Reproduce the section of the listing that begins at the line containing "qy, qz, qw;" and finishes at the line containing "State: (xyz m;". Include both end lines and nothing beyond them.

· · · · · · ·

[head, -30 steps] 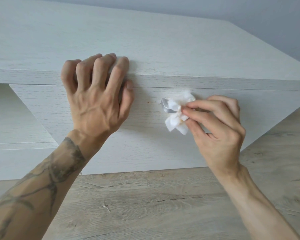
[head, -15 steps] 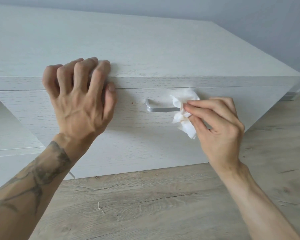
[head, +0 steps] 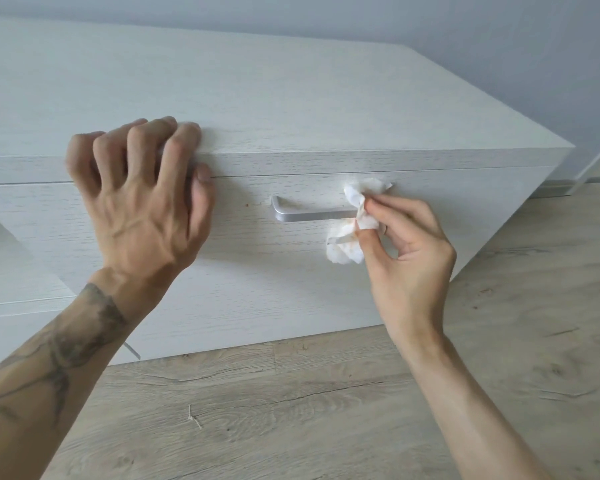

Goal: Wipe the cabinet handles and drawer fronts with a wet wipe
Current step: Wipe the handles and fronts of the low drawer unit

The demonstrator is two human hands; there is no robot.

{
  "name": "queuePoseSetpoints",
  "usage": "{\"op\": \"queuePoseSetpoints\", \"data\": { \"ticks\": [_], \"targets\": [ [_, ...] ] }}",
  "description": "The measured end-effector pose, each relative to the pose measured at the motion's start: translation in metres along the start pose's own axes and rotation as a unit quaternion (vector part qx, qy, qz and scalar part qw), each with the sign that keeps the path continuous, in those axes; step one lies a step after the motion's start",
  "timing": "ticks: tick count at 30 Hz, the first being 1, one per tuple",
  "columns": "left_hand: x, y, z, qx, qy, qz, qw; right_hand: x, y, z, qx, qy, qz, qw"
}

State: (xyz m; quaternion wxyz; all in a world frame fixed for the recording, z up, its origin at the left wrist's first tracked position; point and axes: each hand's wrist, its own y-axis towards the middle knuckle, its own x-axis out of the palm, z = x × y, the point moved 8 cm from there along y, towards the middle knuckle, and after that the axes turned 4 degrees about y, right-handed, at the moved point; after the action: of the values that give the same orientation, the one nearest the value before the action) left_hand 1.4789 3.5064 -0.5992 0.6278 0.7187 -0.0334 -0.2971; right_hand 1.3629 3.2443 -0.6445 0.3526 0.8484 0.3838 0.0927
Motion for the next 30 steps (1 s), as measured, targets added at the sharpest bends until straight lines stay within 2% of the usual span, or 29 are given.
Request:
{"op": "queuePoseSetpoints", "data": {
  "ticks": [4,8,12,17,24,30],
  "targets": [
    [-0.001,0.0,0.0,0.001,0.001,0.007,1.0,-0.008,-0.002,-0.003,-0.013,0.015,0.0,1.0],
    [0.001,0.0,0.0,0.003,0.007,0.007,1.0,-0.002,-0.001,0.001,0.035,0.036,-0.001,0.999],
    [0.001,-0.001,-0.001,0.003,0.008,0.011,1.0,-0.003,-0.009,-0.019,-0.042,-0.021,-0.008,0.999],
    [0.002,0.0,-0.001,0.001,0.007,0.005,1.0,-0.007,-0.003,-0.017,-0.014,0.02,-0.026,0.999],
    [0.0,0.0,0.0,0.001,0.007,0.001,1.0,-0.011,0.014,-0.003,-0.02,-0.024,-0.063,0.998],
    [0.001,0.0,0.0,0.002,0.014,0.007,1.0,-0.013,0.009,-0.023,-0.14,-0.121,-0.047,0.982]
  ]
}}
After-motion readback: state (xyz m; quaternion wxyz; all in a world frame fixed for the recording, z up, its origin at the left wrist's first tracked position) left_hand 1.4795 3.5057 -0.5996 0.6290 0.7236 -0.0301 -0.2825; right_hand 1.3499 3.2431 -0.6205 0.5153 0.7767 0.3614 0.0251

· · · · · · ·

> [Answer for this exercise]
  "columns": "left_hand: x, y, z, qx, qy, qz, qw; right_hand: x, y, z, qx, qy, qz, qw"
}

State: (xyz m; quaternion wxyz; all in a world frame fixed for the recording, z up, its origin at the left wrist's first tracked position; point and axes: each hand's wrist, its own y-axis towards the middle knuckle, its own x-axis out of the palm, z = x × y, the point moved 8 cm from there along y, towards the middle knuckle, and after that the axes turned 4 degrees about y, right-handed, at the moved point; after the action: of the values that give the same orientation, the one nearest the value before the action) left_hand 1.4789 3.5064 -0.5992 0.6278 0.7187 -0.0334 -0.2971; right_hand 1.3629 3.2443 -0.6445 0.3526 0.8484 0.3838 0.0927

The exercise was worked through completely.